A second sawmill in the village was operated from 1856 by Joseph Tweddle, and a third saw mill was on "the Mountain," run by steam, erected by Charles Symons of Acton, and leased to and run by Cooper and sons of the Glen. It burned down in the summer of 1876.

Members of the Williams family worked as a blacksmith, cabinetmaker, leather tanner, and general store proprietor. Jacob Williams opened a woolen mill in 1839.

===Glen Woollen Mills===

A woollen mill, built of wood, was erected in 1839 by Jacob Williams. When he died in 1853, his elder brother Charles took over the property. The building also housed Brown's Pump Factory and Bradshaw's Comb Factory. The building was destroyed by fire in 1867. In 1877, Charles Williams bought the bobbin factory.

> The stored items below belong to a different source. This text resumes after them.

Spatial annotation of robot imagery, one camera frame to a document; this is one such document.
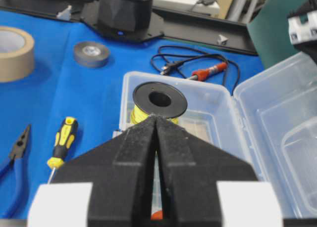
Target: yellow wire
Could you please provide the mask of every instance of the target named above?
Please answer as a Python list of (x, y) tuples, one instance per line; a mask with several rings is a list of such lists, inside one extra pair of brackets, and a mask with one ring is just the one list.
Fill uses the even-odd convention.
[[(138, 124), (147, 119), (148, 116), (149, 115), (142, 111), (137, 105), (134, 105), (134, 108), (131, 112), (130, 120), (133, 124)], [(178, 124), (178, 117), (168, 120), (170, 120), (172, 123)]]

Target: red soldering iron handle
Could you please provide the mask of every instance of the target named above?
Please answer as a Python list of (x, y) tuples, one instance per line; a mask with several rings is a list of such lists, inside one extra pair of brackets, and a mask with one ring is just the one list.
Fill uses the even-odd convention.
[(220, 73), (227, 68), (227, 63), (222, 62), (205, 70), (196, 70), (192, 76), (196, 75), (198, 81), (205, 81), (209, 76)]

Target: orange object
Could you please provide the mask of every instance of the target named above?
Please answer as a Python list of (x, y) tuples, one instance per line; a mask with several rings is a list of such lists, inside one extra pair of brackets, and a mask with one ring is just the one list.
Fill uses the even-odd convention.
[(224, 71), (227, 66), (227, 63), (222, 62), (205, 70), (196, 70), (192, 73), (192, 76), (196, 75), (198, 81), (205, 81), (208, 76)]
[(157, 211), (151, 216), (152, 221), (163, 220), (163, 211)]

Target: small white clip
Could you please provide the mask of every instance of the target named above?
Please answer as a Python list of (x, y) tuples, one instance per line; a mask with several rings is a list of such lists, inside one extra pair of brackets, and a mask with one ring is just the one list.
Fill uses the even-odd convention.
[(60, 20), (65, 20), (65, 21), (69, 21), (71, 18), (71, 10), (72, 10), (72, 6), (69, 5), (66, 9), (64, 9), (62, 12), (59, 12), (56, 16), (56, 18), (60, 19)]
[(219, 38), (217, 40), (218, 45), (226, 45), (228, 41), (228, 38), (226, 38), (224, 35), (219, 34)]

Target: spool hole
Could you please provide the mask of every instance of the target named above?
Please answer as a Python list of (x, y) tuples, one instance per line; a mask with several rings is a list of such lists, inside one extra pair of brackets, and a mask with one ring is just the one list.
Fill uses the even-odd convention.
[(170, 97), (162, 92), (153, 91), (149, 94), (150, 102), (158, 107), (167, 107), (171, 105)]

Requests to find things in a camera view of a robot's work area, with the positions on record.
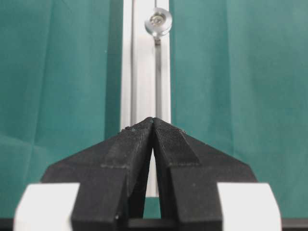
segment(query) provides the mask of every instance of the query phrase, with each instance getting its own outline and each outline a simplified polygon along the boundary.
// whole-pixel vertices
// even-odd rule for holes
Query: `black 3d-printed part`
[[[80,182],[73,229],[116,229],[143,216],[152,152],[152,118],[48,167],[41,181]]]
[[[158,118],[153,134],[162,218],[180,230],[222,230],[217,182],[256,182],[251,168]]]

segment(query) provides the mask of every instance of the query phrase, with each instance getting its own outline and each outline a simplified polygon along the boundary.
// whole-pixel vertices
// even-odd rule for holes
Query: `white block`
[[[224,231],[281,231],[281,216],[267,183],[219,182]]]
[[[79,183],[29,184],[14,217],[14,231],[72,231]]]

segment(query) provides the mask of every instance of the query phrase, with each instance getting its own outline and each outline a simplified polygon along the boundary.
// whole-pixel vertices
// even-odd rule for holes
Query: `teal green backdrop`
[[[119,130],[122,0],[0,1],[0,217]],[[170,0],[172,123],[308,217],[308,1]],[[148,199],[145,217],[159,217]]]
[[[308,1],[170,2],[172,123],[308,217]]]
[[[46,167],[119,131],[121,0],[0,1],[0,218]]]

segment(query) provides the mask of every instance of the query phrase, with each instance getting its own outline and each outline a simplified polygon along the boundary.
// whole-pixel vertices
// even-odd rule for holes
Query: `bolt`
[[[169,11],[155,7],[152,14],[145,20],[146,31],[159,40],[161,36],[166,35],[172,27],[172,16]]]

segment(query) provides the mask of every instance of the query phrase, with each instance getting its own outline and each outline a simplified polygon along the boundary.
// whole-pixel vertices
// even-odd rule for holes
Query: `round metal fitting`
[[[146,31],[155,39],[166,35],[172,27],[172,16],[169,11],[155,7],[148,19],[145,20]]]

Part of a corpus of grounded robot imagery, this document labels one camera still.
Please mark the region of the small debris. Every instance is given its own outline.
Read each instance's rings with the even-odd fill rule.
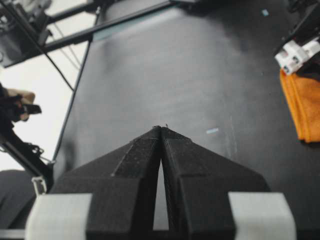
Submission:
[[[265,17],[269,16],[268,10],[267,9],[263,9],[262,10],[262,15],[265,16]]]
[[[214,133],[217,133],[217,132],[219,132],[219,128],[212,128],[212,129],[209,129],[209,130],[207,130],[206,131],[206,134],[214,134]]]

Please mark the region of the person's hand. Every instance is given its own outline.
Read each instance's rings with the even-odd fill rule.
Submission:
[[[17,95],[22,96],[22,99],[19,101],[16,101],[15,104],[22,108],[23,104],[33,104],[36,98],[36,95],[33,92],[30,91],[24,91],[24,90],[18,90],[18,89],[6,89],[7,94],[9,97],[15,97]],[[23,113],[20,115],[20,119],[22,121],[27,121],[29,119],[29,114]]]

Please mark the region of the black table surface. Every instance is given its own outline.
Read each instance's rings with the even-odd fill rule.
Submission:
[[[106,19],[159,2],[120,1]],[[262,174],[298,229],[320,230],[320,145],[297,139],[273,57],[295,16],[282,0],[224,2],[170,8],[91,43],[55,175],[168,124]]]

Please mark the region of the black cable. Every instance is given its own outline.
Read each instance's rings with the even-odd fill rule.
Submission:
[[[49,57],[49,55],[46,53],[46,51],[42,48],[42,46],[37,42],[37,40],[30,34],[30,32],[26,29],[25,25],[20,21],[20,17],[14,12],[11,11],[11,9],[4,3],[3,0],[0,0],[0,4],[2,5],[2,7],[11,15],[11,17],[14,18],[14,20],[16,21],[16,23],[19,25],[19,27],[21,28],[21,30],[27,35],[27,37],[31,40],[31,42],[36,46],[36,48],[42,53],[44,54],[47,59],[52,63],[52,65],[55,67],[55,69],[59,72],[59,74],[61,75],[62,79],[64,80],[64,82],[68,85],[68,87],[74,91],[74,89],[72,88],[72,86],[70,85],[70,83],[68,82],[68,80],[66,79],[66,77],[64,76],[64,74],[61,72],[61,70],[58,68],[58,66],[55,64],[55,62],[51,59],[51,57]]]
[[[64,37],[64,33],[61,31],[61,29],[58,27],[58,25],[56,23],[53,24],[54,27],[56,28],[56,30],[60,33],[61,37]],[[72,47],[69,45],[68,46],[71,54],[73,55],[74,59],[77,61],[77,63],[81,66],[81,62],[79,60],[79,58],[77,57],[76,53],[74,52],[74,50],[72,49]]]
[[[61,53],[69,60],[69,62],[72,64],[72,66],[76,69],[76,70],[80,70],[80,67],[69,57],[69,55],[62,49],[59,49],[61,51]]]

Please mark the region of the orange cloth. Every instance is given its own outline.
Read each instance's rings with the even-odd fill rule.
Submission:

After a fire in 1867, Charles Williams erected a new stone mill. The building was finished, but fire struck again in 1875. Charles' son Benajah became the proprietor, and rebuilt it two-and-a-half stories and powered by a 40-horsepower Leffel water wheel. The building was heated by steam and equipped with a system of waterworks for quenching fires. It employmed 50 to 60 people directly, and used 450 lb of Canadian wool daily. The mill bought the latest cards, spinning machines, twisters, and Knitting machines built by Davis and Furber in Northampton, Massachusetts. The rebuilding and re-equipping cost $32,000. By 1877, Ben Williams had failed and run away. His debts had risen to the cost of rebuilding the factory and more, and in January 1878, the Toronto Globe advertised the sale of the mill. His brother Joseph purchased the mill.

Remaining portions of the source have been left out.